Research output: Contribution to journal › Article
Abstract Chronic lymphocytic leukemia (CLL) remains associated with low complete response rates and high relapse rates. This is in part due to poor understanding of CLL biology and thus inadequate targeting of therapy. For years CLL has been proposed as bi-compartmental: the quiescent tumor in the periphery and the proliferating cells within specific microenvironments. Historically the bone marrow was considered the major tissue of the CLL microenvironment. However, many recent innovative studies have categorically shown that peripheral CLL cells are derived from the lymph nodes (LN). Proliferation here is largely driven by helper T cells via CD40-CD40L engagement. Critically, in vitro studies have shown that such engagement additionally protects LN CLLs from apoptosis.
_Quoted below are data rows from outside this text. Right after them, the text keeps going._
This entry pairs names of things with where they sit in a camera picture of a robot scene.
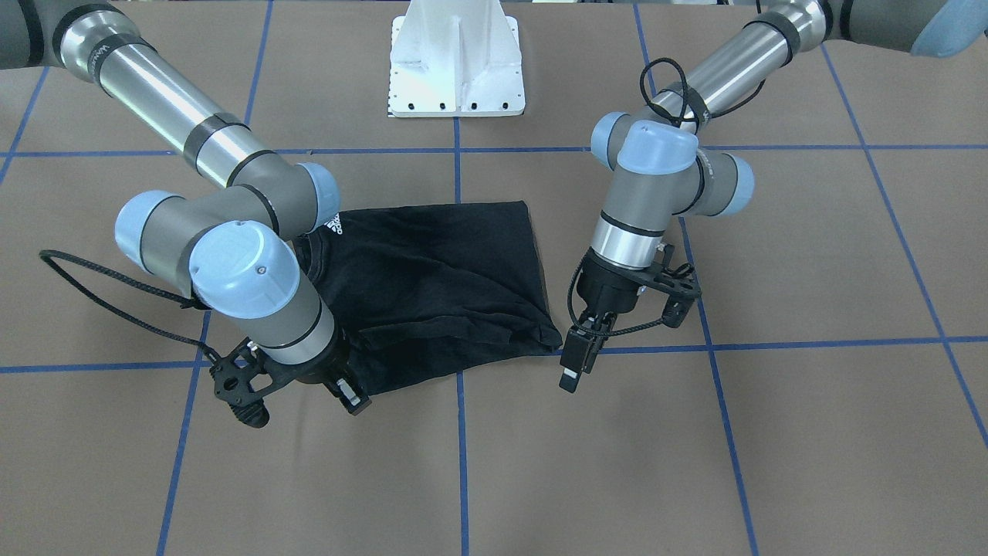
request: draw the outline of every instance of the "blue tape line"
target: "blue tape line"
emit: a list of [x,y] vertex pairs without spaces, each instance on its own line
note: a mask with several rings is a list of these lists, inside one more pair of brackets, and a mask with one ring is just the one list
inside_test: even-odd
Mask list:
[[871,150],[980,150],[986,144],[870,144]]
[[[709,144],[711,150],[860,150],[858,144]],[[984,150],[988,144],[870,144],[870,150]],[[276,148],[278,154],[454,154],[449,147]],[[588,146],[465,146],[460,153],[590,152]],[[174,156],[173,150],[64,150],[0,152],[14,158]]]
[[459,116],[453,118],[453,201],[462,201],[462,176],[460,174]]
[[[696,267],[693,258],[693,248],[690,245],[690,233],[686,229],[686,220],[679,217],[680,230],[683,232],[683,251],[686,252],[687,261]],[[697,285],[700,284],[700,276],[697,275]],[[748,546],[752,556],[759,556],[758,539],[755,536],[755,524],[751,517],[751,509],[748,507],[748,494],[744,486],[744,476],[741,473],[741,462],[738,460],[737,447],[734,444],[734,431],[731,428],[731,417],[727,410],[727,401],[724,399],[724,389],[720,382],[720,369],[717,366],[716,351],[713,349],[713,341],[710,337],[710,326],[706,319],[706,308],[703,299],[697,300],[697,308],[700,311],[700,326],[703,328],[703,341],[706,343],[707,358],[710,361],[710,374],[713,377],[713,386],[717,391],[717,404],[720,407],[720,419],[724,426],[724,436],[727,438],[727,451],[731,456],[731,467],[734,470],[734,483],[738,490],[738,499],[741,502],[741,511],[744,514],[745,529],[748,532]]]
[[[947,336],[949,343],[988,343],[985,336]],[[694,345],[638,345],[631,347],[605,347],[602,355],[623,355],[633,353],[693,353],[699,351],[758,351],[782,349],[814,349],[830,347],[874,347],[882,345],[924,345],[943,343],[938,337],[904,337],[904,338],[875,338],[875,339],[835,339],[810,341],[768,341],[751,343],[715,343],[709,348],[705,344]],[[540,353],[534,357],[558,357],[562,350],[556,349],[548,353]],[[154,369],[189,369],[196,365],[195,361],[152,361],[134,363],[85,363],[72,365],[24,365],[0,367],[0,374],[19,373],[57,373],[74,371],[126,371]]]
[[22,373],[67,373],[76,371],[132,371],[152,369],[188,369],[195,361],[158,361],[150,363],[85,363],[78,365],[24,365],[0,367],[0,375]]
[[[644,65],[648,65],[651,61],[648,55],[648,45],[645,43],[645,30],[641,25],[641,12],[638,11],[638,5],[634,4],[631,7],[634,10],[634,25],[638,28],[638,43],[641,45],[641,57],[643,58]],[[655,79],[652,77],[652,72],[648,72],[648,86],[651,87],[652,97],[655,97],[658,93],[655,90]]]
[[947,336],[950,343],[976,343],[988,341],[988,336]]
[[185,458],[186,440],[189,437],[189,422],[192,420],[192,406],[196,401],[196,386],[199,384],[201,365],[196,365],[189,378],[189,393],[186,395],[185,413],[182,416],[182,429],[179,432],[179,445],[175,450],[175,462],[172,464],[172,479],[168,486],[168,498],[165,501],[165,513],[161,518],[161,530],[158,533],[157,556],[164,556],[165,545],[168,543],[168,532],[172,526],[172,510],[175,507],[175,494],[179,488],[179,476],[182,474],[182,460]]
[[933,300],[930,298],[930,293],[927,290],[926,283],[923,281],[923,276],[920,273],[919,266],[916,264],[916,259],[913,257],[912,249],[909,248],[909,242],[906,240],[906,235],[902,231],[902,227],[899,225],[899,219],[895,215],[895,210],[892,208],[892,202],[888,197],[888,192],[885,190],[885,184],[881,180],[881,176],[878,174],[878,167],[874,163],[874,157],[871,156],[871,150],[865,141],[865,135],[862,133],[861,126],[858,124],[858,118],[855,116],[855,111],[851,108],[851,101],[848,100],[848,95],[844,90],[844,85],[841,83],[840,77],[837,75],[837,69],[834,67],[834,62],[830,59],[830,53],[827,48],[823,45],[820,46],[823,50],[823,57],[827,61],[827,67],[830,68],[830,74],[834,78],[834,82],[837,84],[837,90],[841,94],[841,99],[844,101],[844,108],[848,111],[848,116],[851,118],[851,123],[855,128],[855,133],[858,134],[858,139],[861,141],[862,149],[864,150],[864,156],[867,158],[868,166],[871,168],[871,175],[874,177],[875,184],[878,186],[878,192],[881,194],[882,202],[885,204],[885,210],[888,212],[888,216],[892,221],[892,225],[895,228],[895,233],[899,237],[899,243],[902,245],[903,251],[906,253],[906,259],[909,260],[909,266],[912,268],[913,277],[916,278],[916,283],[920,287],[920,292],[923,294],[923,300],[926,302],[927,310],[930,312],[930,317],[933,319],[934,326],[937,328],[937,334],[940,336],[940,340],[944,345],[944,352],[947,354],[947,360],[950,362],[950,367],[953,370],[953,375],[957,379],[957,384],[960,386],[960,391],[967,401],[967,406],[971,411],[971,416],[974,418],[974,423],[978,428],[978,432],[981,433],[981,440],[984,442],[985,447],[988,448],[988,430],[985,429],[984,420],[981,418],[981,413],[978,411],[977,405],[974,403],[974,399],[971,397],[971,393],[967,388],[967,381],[964,380],[964,375],[960,371],[960,367],[957,365],[957,360],[953,356],[953,349],[950,348],[950,343],[947,340],[947,334],[944,331],[944,325],[940,321],[940,317],[937,315],[937,310],[933,305]]
[[479,152],[590,152],[588,146],[468,146],[460,150]]
[[[453,200],[461,202],[459,117],[453,117]],[[466,400],[463,396],[463,372],[456,373],[456,414],[459,434],[459,551],[470,554],[470,506],[467,496]]]
[[463,399],[463,372],[456,373],[456,405],[459,422],[459,543],[460,554],[470,554],[470,511],[467,493],[466,403]]
[[710,150],[861,150],[859,144],[708,144]]
[[3,179],[7,177],[7,171],[10,170],[10,164],[14,161],[14,153],[17,151],[17,146],[21,144],[21,138],[24,136],[24,129],[28,126],[28,120],[31,119],[31,112],[35,110],[35,104],[38,103],[38,97],[41,95],[41,88],[44,86],[44,80],[48,77],[48,67],[45,66],[41,71],[41,76],[38,77],[38,84],[35,85],[35,90],[31,93],[31,100],[28,101],[28,107],[24,110],[24,117],[21,118],[21,124],[17,126],[17,132],[14,134],[14,140],[10,143],[10,149],[7,151],[7,157],[4,158],[3,166],[0,166],[0,184],[3,184]]
[[[199,341],[206,342],[209,334],[209,319],[212,311],[203,313],[203,331],[199,335]],[[186,395],[186,406],[182,416],[182,428],[179,431],[179,443],[175,448],[175,462],[172,464],[172,478],[168,484],[168,498],[165,500],[165,511],[161,517],[161,530],[158,533],[158,550],[156,556],[164,556],[165,546],[168,544],[168,532],[172,526],[172,514],[175,508],[175,496],[179,490],[179,478],[182,476],[182,462],[185,459],[186,441],[189,439],[189,424],[192,422],[192,409],[196,402],[196,388],[199,384],[199,372],[203,365],[208,362],[203,361],[203,352],[196,350],[195,367],[192,369],[192,376],[189,378],[189,392]]]
[[244,124],[250,126],[251,116],[254,115],[254,99],[257,98],[257,85],[261,81],[261,66],[264,64],[264,50],[268,45],[268,30],[271,27],[271,14],[275,7],[274,0],[268,0],[268,10],[264,14],[264,28],[261,31],[261,45],[257,49],[257,63],[254,65],[254,78],[250,84],[250,95],[247,97],[247,109],[244,111]]
[[938,337],[839,339],[823,341],[778,341],[756,343],[716,343],[714,351],[756,351],[764,349],[813,349],[821,347],[874,347],[881,345],[923,345],[941,343]]
[[55,157],[100,157],[100,156],[174,156],[174,150],[65,150],[65,151],[26,151],[11,154],[19,158],[55,158]]
[[276,148],[278,154],[453,154],[454,148],[448,147],[417,147],[417,148]]

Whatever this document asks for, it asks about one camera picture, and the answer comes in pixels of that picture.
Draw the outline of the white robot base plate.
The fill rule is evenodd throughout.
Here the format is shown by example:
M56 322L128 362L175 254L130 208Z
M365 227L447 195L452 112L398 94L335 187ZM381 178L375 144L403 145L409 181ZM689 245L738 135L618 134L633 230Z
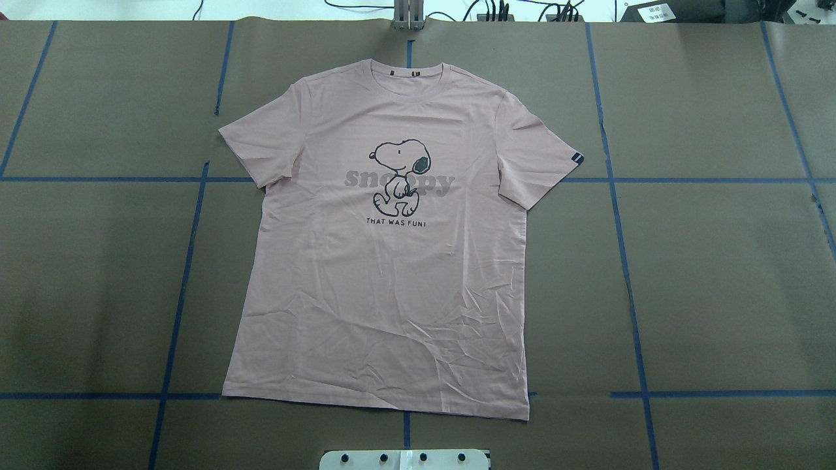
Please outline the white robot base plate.
M319 469L492 469L492 459L475 448L328 451Z

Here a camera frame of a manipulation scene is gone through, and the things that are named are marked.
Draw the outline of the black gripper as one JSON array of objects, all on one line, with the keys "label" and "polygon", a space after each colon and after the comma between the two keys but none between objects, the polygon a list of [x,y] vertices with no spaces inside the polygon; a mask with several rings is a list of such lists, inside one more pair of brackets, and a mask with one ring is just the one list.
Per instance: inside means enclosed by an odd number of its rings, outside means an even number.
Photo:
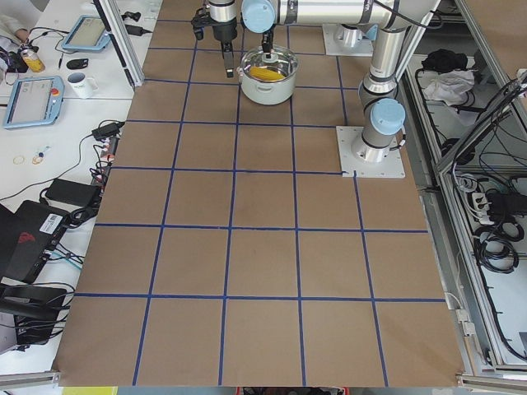
[{"label": "black gripper", "polygon": [[[211,17],[210,11],[206,7],[199,8],[191,20],[196,40],[202,40],[204,37],[204,28],[212,27],[214,38],[221,42],[222,57],[226,77],[234,77],[234,53],[232,40],[237,37],[236,18],[229,21],[216,21]],[[273,32],[265,31],[262,35],[262,50],[266,58],[270,58],[273,51]]]}]

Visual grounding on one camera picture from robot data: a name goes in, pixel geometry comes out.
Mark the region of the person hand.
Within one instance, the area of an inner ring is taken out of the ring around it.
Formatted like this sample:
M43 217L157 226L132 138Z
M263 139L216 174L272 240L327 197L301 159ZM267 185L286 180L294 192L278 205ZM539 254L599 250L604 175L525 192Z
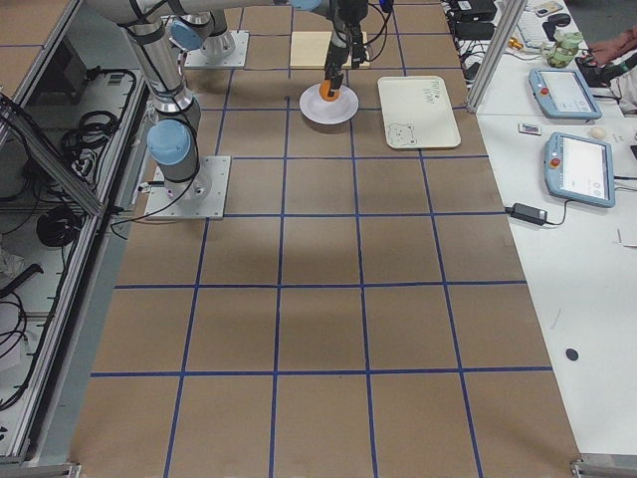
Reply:
M635 50L636 43L636 27L633 26L617 37L590 44L588 51L599 65L606 65L626 53Z

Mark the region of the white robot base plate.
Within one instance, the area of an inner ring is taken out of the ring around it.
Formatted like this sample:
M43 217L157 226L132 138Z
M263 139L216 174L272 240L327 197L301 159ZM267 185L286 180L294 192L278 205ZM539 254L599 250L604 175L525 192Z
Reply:
M208 37L197 50L190 51L185 60L189 70L243 68L246 63L249 32L228 30Z
M230 168L229 155L202 156L194 180L177 184L156 166L153 180L160 184L150 187L144 213L150 220L222 219Z

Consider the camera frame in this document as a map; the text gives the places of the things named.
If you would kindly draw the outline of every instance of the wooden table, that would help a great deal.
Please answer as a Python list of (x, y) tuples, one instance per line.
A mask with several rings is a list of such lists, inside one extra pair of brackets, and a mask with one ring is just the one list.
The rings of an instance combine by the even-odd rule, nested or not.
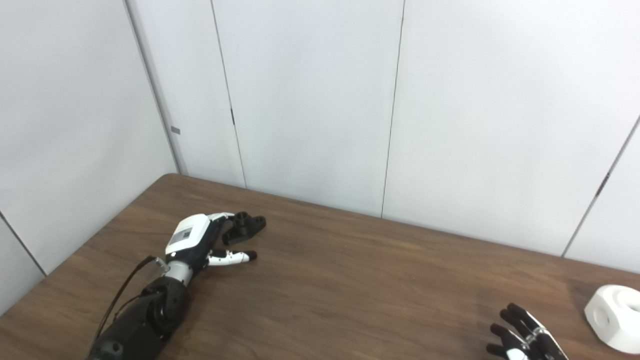
[[(640, 275), (178, 175), (160, 178), (0, 318), (0, 358), (84, 360), (122, 281), (163, 255), (180, 220), (242, 210), (267, 218), (234, 246), (258, 260), (195, 278), (187, 319), (160, 359), (496, 359), (484, 352), (499, 342), (488, 328), (509, 302), (572, 360), (636, 358), (599, 342), (582, 309), (599, 286), (640, 288)], [(158, 273), (143, 269), (120, 303)]]

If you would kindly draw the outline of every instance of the robotic finger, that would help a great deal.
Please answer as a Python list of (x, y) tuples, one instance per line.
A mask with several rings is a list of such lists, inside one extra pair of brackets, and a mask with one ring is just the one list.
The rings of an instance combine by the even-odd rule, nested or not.
[(226, 266), (256, 260), (255, 251), (212, 250), (209, 254), (209, 266)]

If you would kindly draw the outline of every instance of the label on robotic hand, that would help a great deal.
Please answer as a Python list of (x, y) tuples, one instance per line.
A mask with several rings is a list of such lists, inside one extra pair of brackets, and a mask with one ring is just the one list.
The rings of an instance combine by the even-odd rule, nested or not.
[(187, 240), (191, 235), (192, 229), (193, 229), (193, 226), (173, 234), (173, 236), (171, 237), (171, 240), (169, 240), (169, 245), (179, 243), (182, 240)]

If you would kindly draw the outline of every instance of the black fingertip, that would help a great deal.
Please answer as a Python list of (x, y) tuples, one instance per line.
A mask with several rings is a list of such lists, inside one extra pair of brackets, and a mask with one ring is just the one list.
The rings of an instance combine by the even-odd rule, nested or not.
[(491, 330), (493, 334), (500, 337), (502, 337), (502, 335), (504, 335), (506, 332), (509, 332), (507, 328), (505, 328), (502, 325), (498, 325), (496, 323), (491, 324), (491, 326), (489, 327), (489, 330)]
[(510, 303), (509, 305), (507, 305), (507, 310), (511, 311), (512, 313), (516, 313), (516, 314), (526, 314), (527, 311), (523, 308), (521, 308), (520, 306), (517, 306), (514, 303)]
[(252, 250), (244, 251), (244, 253), (249, 257), (249, 261), (256, 260), (258, 258), (258, 253)]

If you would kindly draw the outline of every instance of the robotic hand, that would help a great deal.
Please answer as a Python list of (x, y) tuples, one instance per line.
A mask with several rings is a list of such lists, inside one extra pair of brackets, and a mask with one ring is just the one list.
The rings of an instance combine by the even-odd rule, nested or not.
[[(255, 251), (214, 250), (223, 224), (233, 220), (234, 226), (223, 234), (225, 245), (247, 240), (266, 225), (264, 217), (247, 213), (197, 214), (181, 221), (165, 249), (165, 260), (149, 256), (129, 275), (107, 313), (100, 322), (88, 360), (153, 360), (186, 312), (187, 286), (208, 266), (245, 263), (257, 258)], [(127, 301), (122, 315), (116, 312), (113, 323), (101, 333), (116, 301), (133, 275), (147, 263), (155, 261), (164, 270), (162, 276)]]
[(551, 333), (525, 309), (509, 304), (500, 312), (500, 317), (510, 323), (522, 337), (493, 323), (491, 332), (500, 336), (502, 346), (487, 345), (489, 354), (506, 360), (568, 360)]

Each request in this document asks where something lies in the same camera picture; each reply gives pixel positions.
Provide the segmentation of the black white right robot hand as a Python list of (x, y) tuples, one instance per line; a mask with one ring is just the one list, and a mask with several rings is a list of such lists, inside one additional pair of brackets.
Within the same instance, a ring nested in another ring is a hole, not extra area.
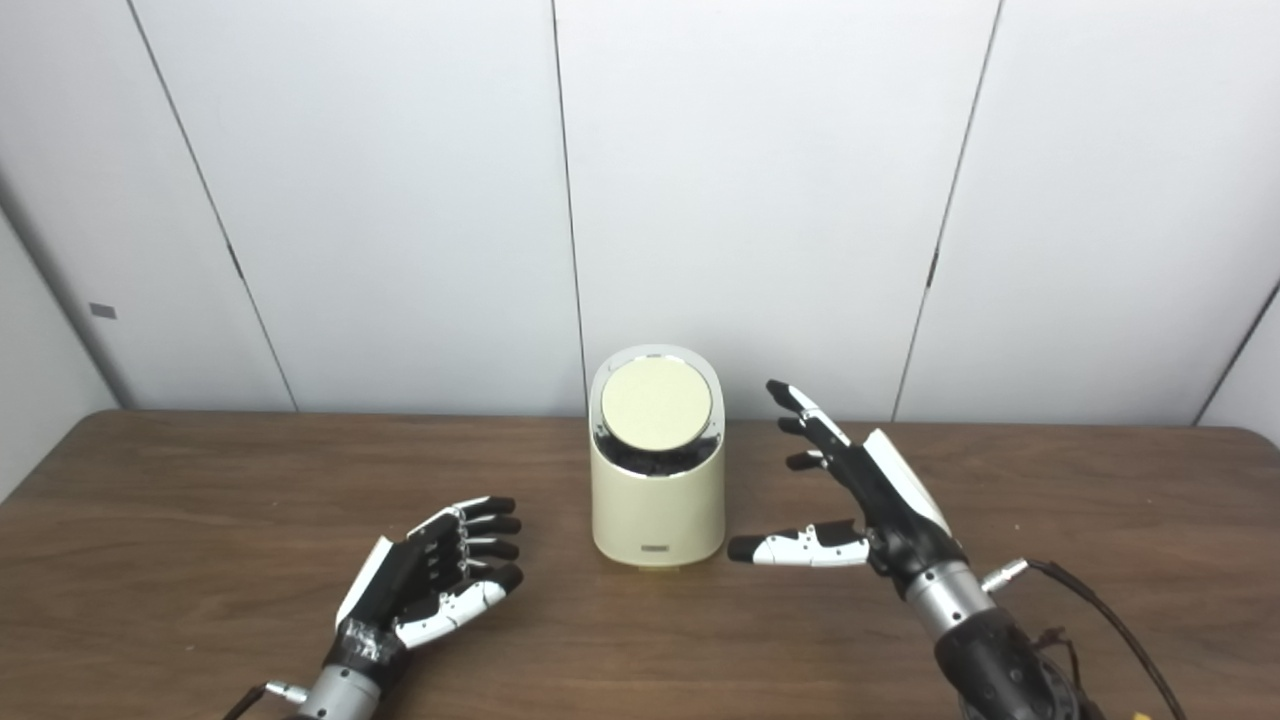
[(796, 386), (769, 379), (765, 389), (787, 413), (780, 429), (812, 443), (786, 459), (787, 469), (828, 471), (856, 501), (861, 519), (736, 536), (727, 544), (730, 560), (800, 568), (867, 565), (890, 579), (899, 594), (941, 564), (966, 561), (936, 501), (884, 432), (855, 442)]

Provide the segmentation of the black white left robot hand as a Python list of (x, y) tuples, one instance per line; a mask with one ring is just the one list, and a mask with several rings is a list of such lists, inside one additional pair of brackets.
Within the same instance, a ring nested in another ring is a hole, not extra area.
[(447, 505), (402, 539), (378, 538), (335, 612), (324, 660), (385, 694), (412, 655), (479, 618), (524, 582), (511, 497)]
Agents inducing apoptosis in non-CD40 engaged CLL cells are frequently ineffective against those continually engaged with CD40L. This emphasizes that, in order to improve responses and prevent relapse, novel therapies must be assessed against CD40L engaged CLL cells to show effective targeting against the LN. This review discusses the evidence supporting the superior involvement of the LN in CLL, how CD40L engaged CLL studies should be conducted, and the novel therapies studied in vitro and in vivo that have been proposed to be effective in this setting.